Q Medicine Pub Date : 2017-07-01 Epub Date: 2016-06-16 DOI: 10.1136/jfprhc-2015-101395
Lisa B Haddad, Alexandra B Hoagland, Karen L Andes, Bernadette Samala, Caryl Feldacker, Kingsley Chikaphupha, Hannock Tweya, Jane Chiwoko, Fannie Kachale, Denise J Jamieson, Sam Phiri

Background: The motivation to have a child may be complex with numerous influencing factors, particularly among individuals living with HIV. This study sought to understand factors influencing fertility decision-making for HIV-infected men and women in Lilongwe, Malawi.

Methods: Thirteen focus groups were conducted among HIV-infected individuals enrolled in antiretroviral treatment services.

Results: Participants identified a hierarchy of influences in fertility decisions including the importance of childbearing, patriarchal influence, family influences and concern regarding HIV transmission.

Conclusions: Addressing fertility conversations beyond the confines of a relationship may be important, as family plays a significant role in fertility choices.
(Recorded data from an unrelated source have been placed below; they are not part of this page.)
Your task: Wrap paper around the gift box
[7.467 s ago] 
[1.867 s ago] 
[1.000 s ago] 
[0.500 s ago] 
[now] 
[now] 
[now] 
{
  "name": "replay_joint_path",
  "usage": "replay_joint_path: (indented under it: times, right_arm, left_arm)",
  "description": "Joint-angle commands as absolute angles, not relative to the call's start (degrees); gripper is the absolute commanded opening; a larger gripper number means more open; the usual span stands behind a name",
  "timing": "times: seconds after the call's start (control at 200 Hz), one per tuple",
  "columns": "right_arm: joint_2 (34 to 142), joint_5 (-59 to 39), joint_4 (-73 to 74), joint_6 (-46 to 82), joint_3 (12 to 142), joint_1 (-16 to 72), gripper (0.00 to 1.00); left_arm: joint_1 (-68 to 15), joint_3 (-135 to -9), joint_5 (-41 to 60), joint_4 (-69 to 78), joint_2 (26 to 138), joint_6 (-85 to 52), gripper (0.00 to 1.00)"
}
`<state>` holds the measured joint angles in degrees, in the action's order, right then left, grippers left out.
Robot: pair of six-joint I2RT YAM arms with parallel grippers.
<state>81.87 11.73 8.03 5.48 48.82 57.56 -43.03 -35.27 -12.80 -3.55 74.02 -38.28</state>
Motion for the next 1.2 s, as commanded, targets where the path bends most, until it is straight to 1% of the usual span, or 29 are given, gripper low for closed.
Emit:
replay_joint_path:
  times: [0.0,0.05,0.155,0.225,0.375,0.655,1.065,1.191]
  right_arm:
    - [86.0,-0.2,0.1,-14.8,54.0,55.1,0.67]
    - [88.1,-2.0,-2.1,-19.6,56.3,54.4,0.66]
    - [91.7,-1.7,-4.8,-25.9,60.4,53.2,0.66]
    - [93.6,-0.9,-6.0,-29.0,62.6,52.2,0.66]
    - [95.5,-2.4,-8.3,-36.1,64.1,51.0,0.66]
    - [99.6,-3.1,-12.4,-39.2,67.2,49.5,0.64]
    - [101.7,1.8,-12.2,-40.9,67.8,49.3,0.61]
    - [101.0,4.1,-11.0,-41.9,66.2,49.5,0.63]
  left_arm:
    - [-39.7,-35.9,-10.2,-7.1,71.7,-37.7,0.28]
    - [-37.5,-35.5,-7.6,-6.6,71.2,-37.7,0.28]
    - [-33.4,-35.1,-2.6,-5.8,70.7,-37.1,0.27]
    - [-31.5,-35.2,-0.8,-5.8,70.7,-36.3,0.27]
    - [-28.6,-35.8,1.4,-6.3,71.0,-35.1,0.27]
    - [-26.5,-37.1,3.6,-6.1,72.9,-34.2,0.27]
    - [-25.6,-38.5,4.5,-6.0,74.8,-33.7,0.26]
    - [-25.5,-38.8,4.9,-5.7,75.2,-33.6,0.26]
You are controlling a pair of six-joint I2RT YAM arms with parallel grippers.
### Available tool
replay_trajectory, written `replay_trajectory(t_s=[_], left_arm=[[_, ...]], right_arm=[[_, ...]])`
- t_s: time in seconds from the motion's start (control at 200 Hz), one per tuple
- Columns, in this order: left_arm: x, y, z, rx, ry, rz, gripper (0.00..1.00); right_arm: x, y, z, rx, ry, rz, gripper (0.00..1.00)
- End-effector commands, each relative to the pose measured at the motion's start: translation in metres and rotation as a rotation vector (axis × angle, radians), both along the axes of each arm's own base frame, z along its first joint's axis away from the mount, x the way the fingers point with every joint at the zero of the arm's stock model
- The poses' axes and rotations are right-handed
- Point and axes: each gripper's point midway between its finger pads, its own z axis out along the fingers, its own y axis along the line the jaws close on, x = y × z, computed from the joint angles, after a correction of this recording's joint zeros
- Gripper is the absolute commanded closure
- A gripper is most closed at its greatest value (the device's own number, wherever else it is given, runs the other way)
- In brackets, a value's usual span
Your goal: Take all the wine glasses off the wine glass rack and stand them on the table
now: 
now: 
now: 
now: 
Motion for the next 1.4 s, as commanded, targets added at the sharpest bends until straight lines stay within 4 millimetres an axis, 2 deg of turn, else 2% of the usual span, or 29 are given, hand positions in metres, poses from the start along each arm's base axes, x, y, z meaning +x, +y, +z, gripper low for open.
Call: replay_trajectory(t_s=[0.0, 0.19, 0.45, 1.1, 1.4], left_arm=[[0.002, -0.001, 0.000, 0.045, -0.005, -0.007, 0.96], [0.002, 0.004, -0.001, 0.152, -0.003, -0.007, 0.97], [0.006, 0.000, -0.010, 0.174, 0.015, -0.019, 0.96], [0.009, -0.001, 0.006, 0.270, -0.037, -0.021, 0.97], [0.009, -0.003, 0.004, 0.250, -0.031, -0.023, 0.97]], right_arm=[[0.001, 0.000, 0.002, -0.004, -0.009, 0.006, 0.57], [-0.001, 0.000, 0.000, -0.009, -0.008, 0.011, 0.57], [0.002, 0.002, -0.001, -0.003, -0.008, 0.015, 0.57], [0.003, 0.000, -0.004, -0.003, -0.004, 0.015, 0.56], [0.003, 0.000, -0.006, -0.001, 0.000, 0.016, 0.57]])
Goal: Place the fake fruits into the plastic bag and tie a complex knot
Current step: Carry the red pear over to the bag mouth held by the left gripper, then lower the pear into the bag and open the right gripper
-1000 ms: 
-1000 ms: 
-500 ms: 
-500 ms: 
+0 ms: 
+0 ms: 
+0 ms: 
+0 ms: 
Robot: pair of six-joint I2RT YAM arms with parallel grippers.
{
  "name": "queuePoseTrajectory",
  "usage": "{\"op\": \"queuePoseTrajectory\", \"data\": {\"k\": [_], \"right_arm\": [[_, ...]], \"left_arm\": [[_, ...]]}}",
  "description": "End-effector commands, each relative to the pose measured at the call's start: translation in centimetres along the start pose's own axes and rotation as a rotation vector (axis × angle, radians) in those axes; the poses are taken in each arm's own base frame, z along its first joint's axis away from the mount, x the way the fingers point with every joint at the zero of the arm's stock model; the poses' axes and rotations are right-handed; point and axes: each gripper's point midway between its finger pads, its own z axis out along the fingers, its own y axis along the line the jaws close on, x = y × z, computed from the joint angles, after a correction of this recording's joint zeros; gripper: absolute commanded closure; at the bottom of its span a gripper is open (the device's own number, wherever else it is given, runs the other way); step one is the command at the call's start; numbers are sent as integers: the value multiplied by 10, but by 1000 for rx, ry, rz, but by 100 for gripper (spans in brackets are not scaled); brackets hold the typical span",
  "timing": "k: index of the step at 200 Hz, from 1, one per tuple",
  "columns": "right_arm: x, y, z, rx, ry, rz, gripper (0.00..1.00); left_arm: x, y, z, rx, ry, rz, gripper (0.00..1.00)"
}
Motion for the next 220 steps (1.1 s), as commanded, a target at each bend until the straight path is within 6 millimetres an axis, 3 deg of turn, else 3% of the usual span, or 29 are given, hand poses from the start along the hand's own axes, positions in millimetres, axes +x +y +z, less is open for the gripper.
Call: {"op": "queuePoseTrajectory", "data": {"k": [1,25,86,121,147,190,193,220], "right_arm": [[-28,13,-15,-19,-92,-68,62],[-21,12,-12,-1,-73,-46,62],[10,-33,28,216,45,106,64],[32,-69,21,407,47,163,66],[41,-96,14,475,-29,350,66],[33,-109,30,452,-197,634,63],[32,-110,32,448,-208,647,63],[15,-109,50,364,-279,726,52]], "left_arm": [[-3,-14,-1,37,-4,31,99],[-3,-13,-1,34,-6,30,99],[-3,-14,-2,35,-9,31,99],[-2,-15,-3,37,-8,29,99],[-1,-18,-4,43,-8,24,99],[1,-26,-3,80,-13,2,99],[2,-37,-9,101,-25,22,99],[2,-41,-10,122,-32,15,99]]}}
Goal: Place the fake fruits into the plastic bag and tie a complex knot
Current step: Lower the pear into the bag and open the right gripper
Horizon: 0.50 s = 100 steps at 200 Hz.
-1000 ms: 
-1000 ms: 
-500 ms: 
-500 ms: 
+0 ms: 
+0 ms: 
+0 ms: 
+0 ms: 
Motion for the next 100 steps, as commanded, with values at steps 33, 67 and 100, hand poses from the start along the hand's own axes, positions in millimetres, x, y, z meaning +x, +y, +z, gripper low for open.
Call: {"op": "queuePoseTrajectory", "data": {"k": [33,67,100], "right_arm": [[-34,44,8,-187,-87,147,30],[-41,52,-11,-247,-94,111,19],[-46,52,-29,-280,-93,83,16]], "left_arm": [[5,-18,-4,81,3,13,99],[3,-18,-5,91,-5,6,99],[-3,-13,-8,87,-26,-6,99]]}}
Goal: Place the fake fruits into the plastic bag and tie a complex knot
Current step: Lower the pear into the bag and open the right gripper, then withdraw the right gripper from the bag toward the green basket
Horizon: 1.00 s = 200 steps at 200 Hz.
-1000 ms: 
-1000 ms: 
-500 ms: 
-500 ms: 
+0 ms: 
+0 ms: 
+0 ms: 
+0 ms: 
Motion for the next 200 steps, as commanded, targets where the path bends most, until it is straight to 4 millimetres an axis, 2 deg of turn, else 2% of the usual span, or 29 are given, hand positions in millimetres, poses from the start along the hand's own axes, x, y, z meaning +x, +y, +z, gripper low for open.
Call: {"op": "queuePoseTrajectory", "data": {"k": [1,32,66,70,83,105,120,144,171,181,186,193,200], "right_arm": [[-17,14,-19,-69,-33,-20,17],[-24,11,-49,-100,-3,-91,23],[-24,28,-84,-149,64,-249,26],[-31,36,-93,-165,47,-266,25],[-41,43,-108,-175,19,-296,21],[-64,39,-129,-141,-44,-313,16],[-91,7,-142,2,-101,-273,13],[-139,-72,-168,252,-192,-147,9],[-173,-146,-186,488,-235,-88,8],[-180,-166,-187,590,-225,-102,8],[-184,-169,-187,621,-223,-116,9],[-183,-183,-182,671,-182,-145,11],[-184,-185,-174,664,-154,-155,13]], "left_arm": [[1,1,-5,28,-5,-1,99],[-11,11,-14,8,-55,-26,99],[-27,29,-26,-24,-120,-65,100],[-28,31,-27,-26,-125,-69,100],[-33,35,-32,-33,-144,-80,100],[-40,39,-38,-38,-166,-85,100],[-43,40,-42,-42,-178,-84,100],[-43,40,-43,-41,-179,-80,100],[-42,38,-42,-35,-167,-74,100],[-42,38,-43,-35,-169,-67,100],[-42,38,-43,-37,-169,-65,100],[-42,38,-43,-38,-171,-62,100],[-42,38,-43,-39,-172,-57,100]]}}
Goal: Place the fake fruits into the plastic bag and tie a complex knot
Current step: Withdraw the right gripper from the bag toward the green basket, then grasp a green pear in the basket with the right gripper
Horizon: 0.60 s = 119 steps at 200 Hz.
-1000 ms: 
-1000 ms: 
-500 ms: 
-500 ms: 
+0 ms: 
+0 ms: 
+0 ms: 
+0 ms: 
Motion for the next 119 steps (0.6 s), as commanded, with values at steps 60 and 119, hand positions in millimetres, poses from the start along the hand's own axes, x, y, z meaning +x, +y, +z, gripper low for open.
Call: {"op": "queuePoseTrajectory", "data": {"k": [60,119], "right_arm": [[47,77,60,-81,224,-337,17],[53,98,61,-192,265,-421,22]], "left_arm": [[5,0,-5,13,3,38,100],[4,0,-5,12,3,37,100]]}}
Childbearing remains a fundamental desire among many individuals with HIV; however, concerns regarding transmission risk need to be addressed with efforts made to overcome misconception and assist individuals in balancing what may be competing influences.

背景:生孩子的动机可能是复杂的,有许多影响因素,特别是在艾滋病毒感染者中。这项研究试图了解影响马拉维利隆圭艾滋病毒感染者生育决策的因素。方法:在参加抗逆转录病毒治疗服务的艾滋病毒感染者中进行了13个焦点小组。结果:参与者确定了生育决策的影响等级,包括生育的重要性、父权制影响、家庭影响和对艾滋病毒传播的关注。结论:家庭在生育选择中扮演着重要的角色,因此在关系范围之外进行生育对话可能很重要。生育仍然是许多艾滋病毒感染者的基本愿望;然而,需要通过努力克服误解和帮助个人平衡可能相互竞争的影响来解决有关传播风险的关切。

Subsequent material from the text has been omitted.